What is expected - Each line below must be transcribed with no word changed.

═══

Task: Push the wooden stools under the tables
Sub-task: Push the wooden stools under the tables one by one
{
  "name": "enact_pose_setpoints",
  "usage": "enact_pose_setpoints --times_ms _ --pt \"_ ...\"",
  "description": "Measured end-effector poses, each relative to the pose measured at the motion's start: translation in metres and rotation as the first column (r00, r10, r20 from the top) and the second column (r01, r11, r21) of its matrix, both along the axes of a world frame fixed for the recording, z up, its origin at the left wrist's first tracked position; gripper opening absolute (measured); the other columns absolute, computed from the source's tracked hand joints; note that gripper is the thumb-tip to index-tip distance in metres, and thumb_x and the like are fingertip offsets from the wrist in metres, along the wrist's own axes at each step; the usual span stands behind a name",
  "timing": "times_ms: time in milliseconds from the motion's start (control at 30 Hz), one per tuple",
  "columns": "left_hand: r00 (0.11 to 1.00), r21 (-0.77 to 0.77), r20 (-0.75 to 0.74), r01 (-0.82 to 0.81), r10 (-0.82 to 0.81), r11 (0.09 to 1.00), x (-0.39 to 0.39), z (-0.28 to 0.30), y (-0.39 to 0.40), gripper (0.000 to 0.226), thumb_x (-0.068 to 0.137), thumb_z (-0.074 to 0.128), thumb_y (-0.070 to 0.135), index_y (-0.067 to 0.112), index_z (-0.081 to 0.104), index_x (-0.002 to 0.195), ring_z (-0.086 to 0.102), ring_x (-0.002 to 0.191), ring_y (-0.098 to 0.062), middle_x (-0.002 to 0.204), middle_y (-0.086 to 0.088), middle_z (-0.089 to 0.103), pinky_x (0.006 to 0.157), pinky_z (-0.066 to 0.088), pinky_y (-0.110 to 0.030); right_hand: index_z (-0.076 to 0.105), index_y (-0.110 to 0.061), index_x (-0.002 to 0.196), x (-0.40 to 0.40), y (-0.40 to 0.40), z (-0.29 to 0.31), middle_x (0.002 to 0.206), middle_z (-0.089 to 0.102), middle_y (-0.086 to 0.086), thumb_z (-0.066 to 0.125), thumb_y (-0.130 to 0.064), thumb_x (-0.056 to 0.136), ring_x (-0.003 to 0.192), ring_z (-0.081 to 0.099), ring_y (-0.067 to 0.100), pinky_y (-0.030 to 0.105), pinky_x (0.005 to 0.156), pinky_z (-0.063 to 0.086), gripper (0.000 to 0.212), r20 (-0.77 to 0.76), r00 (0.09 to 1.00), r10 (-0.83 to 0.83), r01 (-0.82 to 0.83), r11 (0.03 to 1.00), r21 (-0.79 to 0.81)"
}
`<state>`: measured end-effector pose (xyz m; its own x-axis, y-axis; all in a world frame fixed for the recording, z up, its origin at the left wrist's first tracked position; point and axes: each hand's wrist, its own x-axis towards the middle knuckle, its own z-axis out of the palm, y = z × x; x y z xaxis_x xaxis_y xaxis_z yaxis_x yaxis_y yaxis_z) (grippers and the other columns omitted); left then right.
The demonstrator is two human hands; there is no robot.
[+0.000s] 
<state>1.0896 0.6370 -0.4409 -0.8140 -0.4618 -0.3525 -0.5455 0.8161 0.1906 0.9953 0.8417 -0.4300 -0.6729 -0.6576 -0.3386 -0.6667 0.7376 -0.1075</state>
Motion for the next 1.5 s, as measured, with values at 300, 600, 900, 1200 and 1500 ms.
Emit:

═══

Response area -
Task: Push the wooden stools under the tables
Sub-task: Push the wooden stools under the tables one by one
{
  "name": "enact_pose_setpoints",
  "usage": "enact_pose_setpoints --times_ms _ --pt \"_ ...\"",
  "description": "Measured end-effector poses, each relative to the pose measured at the motion's start: translation in metres and rotation as the first column (r00, r10, r20 from the top) and the second column (r01, r11, r21) of its matrix, both along the axes of a world frame fixed for the recording, z up, its origin at the left wrist's first tracked position; gripper opening absolute (measured); the other columns absolute, computed from the source's tracked hand joints; note that gripper is the thumb-tip to index-tip distance in metres, and thumb_x and the like are fingertip offsets from the wrist in metres, along the wrist's own axes at each step; the usual span stands behind a name",
  "timing": "times_ms: time in milliseconds from the motion's start (control at 30 Hz), one per tuple",
  "columns": "left_hand: r00 (0.11 to 1.00), r21 (-0.77 to 0.77), r20 (-0.75 to 0.74), r01 (-0.82 to 0.81), r10 (-0.82 to 0.81), r11 (0.09 to 1.00), x (-0.39 to 0.39), z (-0.28 to 0.30), y (-0.39 to 0.40), gripper (0.000 to 0.226), thumb_x (-0.068 to 0.137), thumb_z (-0.074 to 0.128), thumb_y (-0.070 to 0.135), index_y (-0.067 to 0.112), index_z (-0.081 to 0.104), index_x (-0.002 to 0.195), ring_z (-0.086 to 0.102), ring_x (-0.002 to 0.191), ring_y (-0.098 to 0.062), middle_x (-0.002 to 0.204), middle_y (-0.086 to 0.088), middle_z (-0.089 to 0.103), pinky_x (0.006 to 0.157), pinky_z (-0.066 to 0.088), pinky_y (-0.110 to 0.030); right_hand: index_z (-0.076 to 0.105), index_y (-0.110 to 0.061), index_x (-0.002 to 0.196), x (-0.40 to 0.40), y (-0.40 to 0.40), z (-0.29 to 0.31), middle_x (0.002 to 0.206), middle_z (-0.089 to 0.102), middle_y (-0.086 to 0.086), thumb_z (-0.066 to 0.125), thumb_y (-0.130 to 0.064), thumb_x (-0.056 to 0.136), ring_x (-0.003 to 0.192), ring_z (-0.081 to 0.099), ring_y (-0.067 to 0.100), pinky_y (-0.030 to 0.105), pinky_x (0.005 to 0.156), pinky_z (-0.063 to 0.086), gripper (0.000 to 0.212), r20 (-0.77 to 0.76), r00 (0.09 to 1.00), r10 (-0.83 to 0.83), r01 (-0.82 to 0.83), r11 (0.03 to 1.00), r21 (-0.79 to 0.81)"
}
`<state>`: measured end-effector pose (xyz m; its own x-axis, y-axis; all in a world frame fixed for the recording, z up, its origin at the left wrist's first tracked position; point and axes: each hand's wrist, its own x-axis towards the middle knuckle, its own z-axis out of the palm, y = z × x; x y z xaxis_x xaxis_y xaxis_z yaxis_x yaxis_y yaxis_z) (grippers and the other columns omitted); left then right.
The demonstrator is two human hands; there is no robot.
[+0.000s] 
<state>1.0896 0.6370 -0.4409 -0.8140 -0.4618 -0.3525 -0.5455 0.8161 0.1906 0.9953 0.8417 -0.4300 -0.6729 -0.6576 -0.3386 -0.6667 0.7376 -0.1075</state>
Motion for the next 1.5 s, as measured, with values at 300, 600, 900, 1200 and 1500 ms.
Emit:

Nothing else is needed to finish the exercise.